Gabrielita, como la llamaba su padre, se calzaba las hombreras bajo el bretel del corpiño y salía viernes y sábado así se viniera el mundo abajo. Se paraba en el punto de encuentro fumando y mascando chicle, y el corazón le latía fuerte cuando veía abrirse la puerta corrediza de la traffic que llevaba a sus héroes. Bajaban a sus ojos en cámara lenta, como en una propaganda de champú, ladeando sus pelos de un lado a otro, bronceados en julio, con las tarjetas en una mano y la birome en la otra, para firmarlas en el reverso.

Ahí Gabrielita se manejaba como pez en el agua: saludaba a uno, gritaba el nombre de otro, se abrazaba con una amiga a la que después despellejaba criticando, se prendía otro cigarrillo y saltaba de grupo en grupo a las carcajadas, dejando a su paso un halo de Anais Anais penetrante.

Después al boliche, a bailar desenfrenada y volver a casa exhausta con el sol arriba, a dormir hasta el mediodía. Se levantaba a almorzar, despeinada y malhumorada, y volvía un par de horas más a la cama, ignorando las preguntas de su madre sobre qué carrera tenía pensado seguir.

Para ella, El Futuro era el sábado que viene.

Me encontré con Gabrielita en la sala de espera del kinesiólogo ayer, treinta años después. Sigue simpática y desenvuelta, y me contó en cinco minutos su vida, sin preguntarme nada sobre la mía. Que se casó con uno de los dueños de no sé que boliche, adicto y violento, del que tuvo que escapar a Brasil. Que ahí puso un chiringo con un surfer (al que me nombró como si fuese inconcebible que no lo conociera), que se volvió y se puso a vender ropa que le traía una amiga de Tailandia y con eso le fue bárbaro y que ahora estaba saliendo con Ale, dijo señalándome a un canoso con cara de aburrido que la esperaba afuera en el auto.

“Ahhhh”, fue el bocadillo que pude meter, mientras ella me susurraba que era el ex de otra compañera de curso a la que tampoco yo recordaba.

Mientras guardaba recetas en su bolso, me abrazó, me dio un beso y me dejó en la mano una tarjeta que decía “Gabriela Mercadero.
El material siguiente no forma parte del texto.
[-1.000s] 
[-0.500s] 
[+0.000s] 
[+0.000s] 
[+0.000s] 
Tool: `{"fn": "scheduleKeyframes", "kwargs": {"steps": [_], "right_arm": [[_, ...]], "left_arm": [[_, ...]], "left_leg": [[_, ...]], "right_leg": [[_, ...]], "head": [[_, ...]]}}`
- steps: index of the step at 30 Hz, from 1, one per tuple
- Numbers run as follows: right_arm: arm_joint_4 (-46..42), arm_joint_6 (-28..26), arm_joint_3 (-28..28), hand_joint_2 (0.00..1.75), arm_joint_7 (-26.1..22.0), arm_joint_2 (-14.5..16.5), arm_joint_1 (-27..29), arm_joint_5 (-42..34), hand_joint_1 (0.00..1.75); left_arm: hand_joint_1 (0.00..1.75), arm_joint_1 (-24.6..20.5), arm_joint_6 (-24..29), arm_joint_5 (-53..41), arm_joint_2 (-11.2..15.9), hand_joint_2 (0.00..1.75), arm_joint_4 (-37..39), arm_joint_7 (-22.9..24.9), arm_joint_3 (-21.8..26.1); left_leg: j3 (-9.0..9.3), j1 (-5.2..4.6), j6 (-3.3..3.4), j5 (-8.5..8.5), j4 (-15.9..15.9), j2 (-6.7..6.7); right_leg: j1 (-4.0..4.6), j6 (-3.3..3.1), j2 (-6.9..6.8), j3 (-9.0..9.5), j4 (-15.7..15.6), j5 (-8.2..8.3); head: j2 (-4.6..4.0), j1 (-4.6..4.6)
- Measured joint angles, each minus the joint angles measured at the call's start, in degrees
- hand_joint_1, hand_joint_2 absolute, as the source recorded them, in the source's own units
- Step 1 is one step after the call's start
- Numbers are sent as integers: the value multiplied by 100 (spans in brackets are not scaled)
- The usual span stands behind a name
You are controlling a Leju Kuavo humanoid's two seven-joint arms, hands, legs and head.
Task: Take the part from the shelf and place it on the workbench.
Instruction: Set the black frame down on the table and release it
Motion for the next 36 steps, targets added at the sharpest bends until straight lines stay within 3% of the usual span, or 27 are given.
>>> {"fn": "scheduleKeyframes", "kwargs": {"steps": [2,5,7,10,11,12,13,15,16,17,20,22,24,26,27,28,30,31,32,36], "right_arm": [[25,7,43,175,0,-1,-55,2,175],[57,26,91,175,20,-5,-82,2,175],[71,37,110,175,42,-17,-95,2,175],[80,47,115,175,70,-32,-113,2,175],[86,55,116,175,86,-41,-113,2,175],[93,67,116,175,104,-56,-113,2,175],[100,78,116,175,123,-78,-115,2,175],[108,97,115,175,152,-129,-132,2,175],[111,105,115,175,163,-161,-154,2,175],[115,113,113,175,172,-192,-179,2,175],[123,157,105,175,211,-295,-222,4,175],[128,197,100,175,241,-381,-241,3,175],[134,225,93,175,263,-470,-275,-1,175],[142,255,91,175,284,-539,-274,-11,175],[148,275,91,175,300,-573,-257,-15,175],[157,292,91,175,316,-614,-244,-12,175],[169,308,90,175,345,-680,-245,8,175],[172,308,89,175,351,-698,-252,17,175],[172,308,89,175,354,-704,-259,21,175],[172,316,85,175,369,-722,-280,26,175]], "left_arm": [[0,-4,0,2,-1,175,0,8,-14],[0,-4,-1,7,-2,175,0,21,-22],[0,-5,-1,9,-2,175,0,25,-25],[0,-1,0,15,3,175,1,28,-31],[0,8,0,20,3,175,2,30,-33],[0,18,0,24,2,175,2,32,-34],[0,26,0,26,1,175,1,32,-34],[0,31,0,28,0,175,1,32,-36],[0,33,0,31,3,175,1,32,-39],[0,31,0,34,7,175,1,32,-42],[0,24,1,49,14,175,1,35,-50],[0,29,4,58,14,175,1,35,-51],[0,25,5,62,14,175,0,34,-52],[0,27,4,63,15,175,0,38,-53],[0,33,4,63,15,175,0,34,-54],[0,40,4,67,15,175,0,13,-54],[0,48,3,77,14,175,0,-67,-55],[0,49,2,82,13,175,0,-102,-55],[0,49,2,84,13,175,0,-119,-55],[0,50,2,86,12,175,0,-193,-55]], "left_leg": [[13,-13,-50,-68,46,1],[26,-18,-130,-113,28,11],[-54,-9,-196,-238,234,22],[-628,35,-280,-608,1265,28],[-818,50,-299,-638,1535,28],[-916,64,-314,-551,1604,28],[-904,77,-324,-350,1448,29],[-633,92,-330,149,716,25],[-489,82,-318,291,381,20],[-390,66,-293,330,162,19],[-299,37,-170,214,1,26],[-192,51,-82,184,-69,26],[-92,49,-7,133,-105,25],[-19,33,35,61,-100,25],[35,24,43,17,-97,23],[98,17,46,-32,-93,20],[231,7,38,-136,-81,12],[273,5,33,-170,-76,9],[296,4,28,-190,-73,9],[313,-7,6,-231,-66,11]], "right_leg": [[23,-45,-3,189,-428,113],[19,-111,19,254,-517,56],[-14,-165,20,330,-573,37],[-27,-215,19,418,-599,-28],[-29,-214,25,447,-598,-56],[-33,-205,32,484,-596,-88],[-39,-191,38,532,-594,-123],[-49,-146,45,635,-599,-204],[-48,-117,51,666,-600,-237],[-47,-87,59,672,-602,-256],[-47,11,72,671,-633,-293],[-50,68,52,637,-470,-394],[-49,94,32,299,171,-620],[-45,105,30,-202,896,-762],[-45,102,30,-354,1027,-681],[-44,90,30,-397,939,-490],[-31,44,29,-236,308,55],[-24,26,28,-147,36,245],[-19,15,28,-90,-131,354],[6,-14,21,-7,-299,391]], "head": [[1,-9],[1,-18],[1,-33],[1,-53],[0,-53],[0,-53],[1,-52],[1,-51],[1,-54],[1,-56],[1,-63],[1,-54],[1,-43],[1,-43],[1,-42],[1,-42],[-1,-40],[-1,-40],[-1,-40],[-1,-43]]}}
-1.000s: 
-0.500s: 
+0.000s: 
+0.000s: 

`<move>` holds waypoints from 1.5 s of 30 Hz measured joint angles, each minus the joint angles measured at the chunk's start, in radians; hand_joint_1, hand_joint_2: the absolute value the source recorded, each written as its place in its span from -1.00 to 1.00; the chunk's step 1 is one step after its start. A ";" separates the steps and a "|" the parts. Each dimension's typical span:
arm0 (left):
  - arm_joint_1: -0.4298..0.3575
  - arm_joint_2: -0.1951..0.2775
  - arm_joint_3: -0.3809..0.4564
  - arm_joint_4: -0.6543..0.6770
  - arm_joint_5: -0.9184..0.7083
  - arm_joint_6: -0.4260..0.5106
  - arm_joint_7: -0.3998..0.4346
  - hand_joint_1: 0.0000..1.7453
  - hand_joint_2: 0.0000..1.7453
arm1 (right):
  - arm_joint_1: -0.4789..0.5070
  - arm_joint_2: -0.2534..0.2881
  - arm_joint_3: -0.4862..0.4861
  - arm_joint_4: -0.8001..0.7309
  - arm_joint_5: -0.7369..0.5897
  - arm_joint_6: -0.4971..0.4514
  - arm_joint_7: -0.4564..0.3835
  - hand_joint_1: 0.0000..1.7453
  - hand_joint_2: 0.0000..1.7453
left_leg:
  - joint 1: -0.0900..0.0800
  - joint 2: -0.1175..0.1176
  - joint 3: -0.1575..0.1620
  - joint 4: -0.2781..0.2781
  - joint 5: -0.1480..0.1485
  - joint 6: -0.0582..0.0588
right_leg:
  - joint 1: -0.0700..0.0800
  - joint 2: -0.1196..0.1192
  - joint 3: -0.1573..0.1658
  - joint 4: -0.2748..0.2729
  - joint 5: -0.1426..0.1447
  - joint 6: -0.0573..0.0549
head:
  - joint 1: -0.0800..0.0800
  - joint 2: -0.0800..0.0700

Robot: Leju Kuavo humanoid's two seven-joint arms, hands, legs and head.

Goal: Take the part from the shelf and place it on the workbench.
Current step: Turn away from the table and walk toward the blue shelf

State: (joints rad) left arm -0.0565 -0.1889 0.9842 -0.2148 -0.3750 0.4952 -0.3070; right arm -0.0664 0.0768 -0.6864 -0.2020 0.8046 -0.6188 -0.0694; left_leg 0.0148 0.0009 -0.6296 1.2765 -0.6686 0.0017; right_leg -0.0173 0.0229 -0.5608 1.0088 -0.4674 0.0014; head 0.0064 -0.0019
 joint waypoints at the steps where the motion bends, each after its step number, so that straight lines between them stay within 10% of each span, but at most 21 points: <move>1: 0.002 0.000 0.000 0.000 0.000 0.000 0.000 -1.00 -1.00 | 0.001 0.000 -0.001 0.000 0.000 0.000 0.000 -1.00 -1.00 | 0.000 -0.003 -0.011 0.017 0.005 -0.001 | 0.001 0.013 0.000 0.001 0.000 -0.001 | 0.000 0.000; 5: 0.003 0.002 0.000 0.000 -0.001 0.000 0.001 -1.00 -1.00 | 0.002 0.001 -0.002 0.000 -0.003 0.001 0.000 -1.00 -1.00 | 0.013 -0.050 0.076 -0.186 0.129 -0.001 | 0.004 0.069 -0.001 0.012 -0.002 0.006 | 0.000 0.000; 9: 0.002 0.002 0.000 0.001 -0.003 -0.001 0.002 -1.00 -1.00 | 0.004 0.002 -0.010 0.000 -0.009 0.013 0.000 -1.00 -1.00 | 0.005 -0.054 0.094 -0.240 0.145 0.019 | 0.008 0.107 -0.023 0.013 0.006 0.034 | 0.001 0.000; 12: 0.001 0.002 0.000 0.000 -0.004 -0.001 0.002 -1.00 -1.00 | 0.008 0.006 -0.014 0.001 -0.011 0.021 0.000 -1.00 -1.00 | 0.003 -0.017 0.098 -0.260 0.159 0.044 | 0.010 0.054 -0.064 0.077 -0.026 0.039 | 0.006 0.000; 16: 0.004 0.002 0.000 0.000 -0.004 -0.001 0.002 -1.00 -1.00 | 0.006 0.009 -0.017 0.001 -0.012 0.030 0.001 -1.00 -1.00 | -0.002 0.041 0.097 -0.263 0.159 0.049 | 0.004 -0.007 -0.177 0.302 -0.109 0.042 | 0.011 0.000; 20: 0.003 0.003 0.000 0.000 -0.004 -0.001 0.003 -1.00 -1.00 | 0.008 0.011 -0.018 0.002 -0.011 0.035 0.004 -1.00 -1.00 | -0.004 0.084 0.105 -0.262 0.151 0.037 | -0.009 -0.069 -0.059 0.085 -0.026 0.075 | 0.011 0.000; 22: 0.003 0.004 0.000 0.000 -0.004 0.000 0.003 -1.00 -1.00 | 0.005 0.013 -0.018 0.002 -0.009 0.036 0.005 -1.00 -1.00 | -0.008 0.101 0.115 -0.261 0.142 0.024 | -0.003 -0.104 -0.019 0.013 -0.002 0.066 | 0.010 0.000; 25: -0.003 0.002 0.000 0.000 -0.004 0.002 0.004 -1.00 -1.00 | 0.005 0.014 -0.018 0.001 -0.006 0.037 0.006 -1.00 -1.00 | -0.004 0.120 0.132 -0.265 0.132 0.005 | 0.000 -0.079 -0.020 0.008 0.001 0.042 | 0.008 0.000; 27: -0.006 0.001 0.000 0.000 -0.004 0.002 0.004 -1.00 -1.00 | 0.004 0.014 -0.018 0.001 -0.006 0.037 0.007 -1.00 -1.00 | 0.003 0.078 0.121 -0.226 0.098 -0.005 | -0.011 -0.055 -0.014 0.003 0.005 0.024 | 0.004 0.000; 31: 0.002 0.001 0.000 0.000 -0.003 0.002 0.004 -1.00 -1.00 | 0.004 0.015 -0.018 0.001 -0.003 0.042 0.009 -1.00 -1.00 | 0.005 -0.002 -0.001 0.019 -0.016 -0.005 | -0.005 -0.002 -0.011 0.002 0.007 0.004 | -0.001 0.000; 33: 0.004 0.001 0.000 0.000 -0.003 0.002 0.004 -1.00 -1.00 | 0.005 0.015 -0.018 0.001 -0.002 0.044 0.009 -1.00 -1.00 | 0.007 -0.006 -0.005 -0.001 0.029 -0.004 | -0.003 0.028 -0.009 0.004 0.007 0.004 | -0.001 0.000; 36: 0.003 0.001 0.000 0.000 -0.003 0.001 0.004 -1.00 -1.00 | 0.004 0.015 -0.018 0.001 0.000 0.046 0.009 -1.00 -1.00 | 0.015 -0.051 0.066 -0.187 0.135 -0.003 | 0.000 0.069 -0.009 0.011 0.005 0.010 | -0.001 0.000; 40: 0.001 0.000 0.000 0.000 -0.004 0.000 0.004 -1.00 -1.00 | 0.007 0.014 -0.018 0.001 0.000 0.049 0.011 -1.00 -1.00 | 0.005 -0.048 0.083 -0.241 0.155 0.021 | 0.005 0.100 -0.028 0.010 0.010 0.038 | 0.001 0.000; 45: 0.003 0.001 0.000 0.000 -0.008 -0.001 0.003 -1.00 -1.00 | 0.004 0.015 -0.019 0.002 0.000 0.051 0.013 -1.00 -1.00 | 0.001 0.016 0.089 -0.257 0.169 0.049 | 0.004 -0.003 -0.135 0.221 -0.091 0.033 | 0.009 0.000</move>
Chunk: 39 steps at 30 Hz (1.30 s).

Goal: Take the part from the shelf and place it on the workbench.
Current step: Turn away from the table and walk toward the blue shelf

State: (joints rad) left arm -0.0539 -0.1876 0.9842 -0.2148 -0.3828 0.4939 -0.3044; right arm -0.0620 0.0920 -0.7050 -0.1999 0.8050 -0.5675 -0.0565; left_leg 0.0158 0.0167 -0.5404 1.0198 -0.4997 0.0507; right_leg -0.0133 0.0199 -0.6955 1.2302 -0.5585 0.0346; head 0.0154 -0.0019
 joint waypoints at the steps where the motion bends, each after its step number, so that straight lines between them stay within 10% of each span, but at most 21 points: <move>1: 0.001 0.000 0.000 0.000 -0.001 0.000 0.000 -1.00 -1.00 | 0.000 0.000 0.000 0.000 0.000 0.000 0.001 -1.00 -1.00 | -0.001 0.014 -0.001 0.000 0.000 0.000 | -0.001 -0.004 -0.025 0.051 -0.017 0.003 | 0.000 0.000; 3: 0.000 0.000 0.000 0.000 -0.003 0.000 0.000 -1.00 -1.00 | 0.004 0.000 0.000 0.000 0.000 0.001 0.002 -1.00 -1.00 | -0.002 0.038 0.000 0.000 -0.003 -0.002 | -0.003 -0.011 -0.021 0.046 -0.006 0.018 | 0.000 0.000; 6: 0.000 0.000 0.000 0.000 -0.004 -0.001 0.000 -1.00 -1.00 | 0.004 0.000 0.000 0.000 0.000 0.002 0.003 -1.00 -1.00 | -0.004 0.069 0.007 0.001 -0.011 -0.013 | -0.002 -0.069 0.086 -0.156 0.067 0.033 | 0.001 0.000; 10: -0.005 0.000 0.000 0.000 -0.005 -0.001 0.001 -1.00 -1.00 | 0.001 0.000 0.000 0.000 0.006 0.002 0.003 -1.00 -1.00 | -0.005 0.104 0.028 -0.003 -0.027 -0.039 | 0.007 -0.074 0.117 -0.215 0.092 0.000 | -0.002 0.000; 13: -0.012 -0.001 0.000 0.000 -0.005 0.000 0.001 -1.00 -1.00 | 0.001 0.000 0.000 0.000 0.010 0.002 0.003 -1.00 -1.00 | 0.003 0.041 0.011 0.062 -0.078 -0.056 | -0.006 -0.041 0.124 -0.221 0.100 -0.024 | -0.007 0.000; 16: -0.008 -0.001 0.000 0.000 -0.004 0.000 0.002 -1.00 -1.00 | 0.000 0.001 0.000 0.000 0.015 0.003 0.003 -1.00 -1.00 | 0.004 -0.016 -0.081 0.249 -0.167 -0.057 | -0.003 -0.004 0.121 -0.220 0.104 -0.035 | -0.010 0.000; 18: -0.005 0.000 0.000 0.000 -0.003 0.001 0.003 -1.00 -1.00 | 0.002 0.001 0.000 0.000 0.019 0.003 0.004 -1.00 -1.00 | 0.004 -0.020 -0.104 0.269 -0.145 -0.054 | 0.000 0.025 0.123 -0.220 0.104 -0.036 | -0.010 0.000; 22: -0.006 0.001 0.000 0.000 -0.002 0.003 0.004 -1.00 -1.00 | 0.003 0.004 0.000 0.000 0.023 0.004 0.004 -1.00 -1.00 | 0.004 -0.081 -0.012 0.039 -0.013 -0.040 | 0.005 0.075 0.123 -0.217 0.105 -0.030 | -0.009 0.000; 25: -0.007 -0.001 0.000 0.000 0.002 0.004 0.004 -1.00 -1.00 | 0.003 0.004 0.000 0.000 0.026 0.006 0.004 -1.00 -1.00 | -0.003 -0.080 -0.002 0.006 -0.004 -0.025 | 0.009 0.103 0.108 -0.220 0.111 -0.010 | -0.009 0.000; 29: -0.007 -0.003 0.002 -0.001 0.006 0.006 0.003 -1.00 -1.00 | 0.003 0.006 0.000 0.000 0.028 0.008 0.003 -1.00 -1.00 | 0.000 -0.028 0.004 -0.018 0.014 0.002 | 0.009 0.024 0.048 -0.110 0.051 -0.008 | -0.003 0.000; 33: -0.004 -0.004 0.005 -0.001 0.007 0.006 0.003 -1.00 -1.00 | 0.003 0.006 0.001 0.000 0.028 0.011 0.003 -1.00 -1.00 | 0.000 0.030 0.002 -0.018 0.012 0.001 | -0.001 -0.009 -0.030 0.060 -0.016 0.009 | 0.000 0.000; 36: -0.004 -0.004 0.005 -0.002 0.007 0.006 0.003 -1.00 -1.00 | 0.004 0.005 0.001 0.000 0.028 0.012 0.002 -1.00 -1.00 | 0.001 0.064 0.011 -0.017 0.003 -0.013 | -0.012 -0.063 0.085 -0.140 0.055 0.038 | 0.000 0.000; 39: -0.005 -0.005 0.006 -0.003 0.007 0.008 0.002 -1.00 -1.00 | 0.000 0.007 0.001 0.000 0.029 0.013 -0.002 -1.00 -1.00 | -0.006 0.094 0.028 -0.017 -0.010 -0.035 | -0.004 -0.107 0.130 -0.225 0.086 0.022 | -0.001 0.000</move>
Reiki, tai chi, flores de Bach, Terapias Alternativas”.

Te espero, me dijo, y si venís con una amiga les hago un dos por uno.

Guardé la tarjeta sonriendo, mientras escuchaba en mi cabeza la voz impostada de algún tarjetero: “Chicas, ¿saben dónde van a ir esta noche?” y pude oler en mi memoria la Savia Vegetalis que desprendía el pelo largo, ondeado, y, claro, ladeado hacia un costado.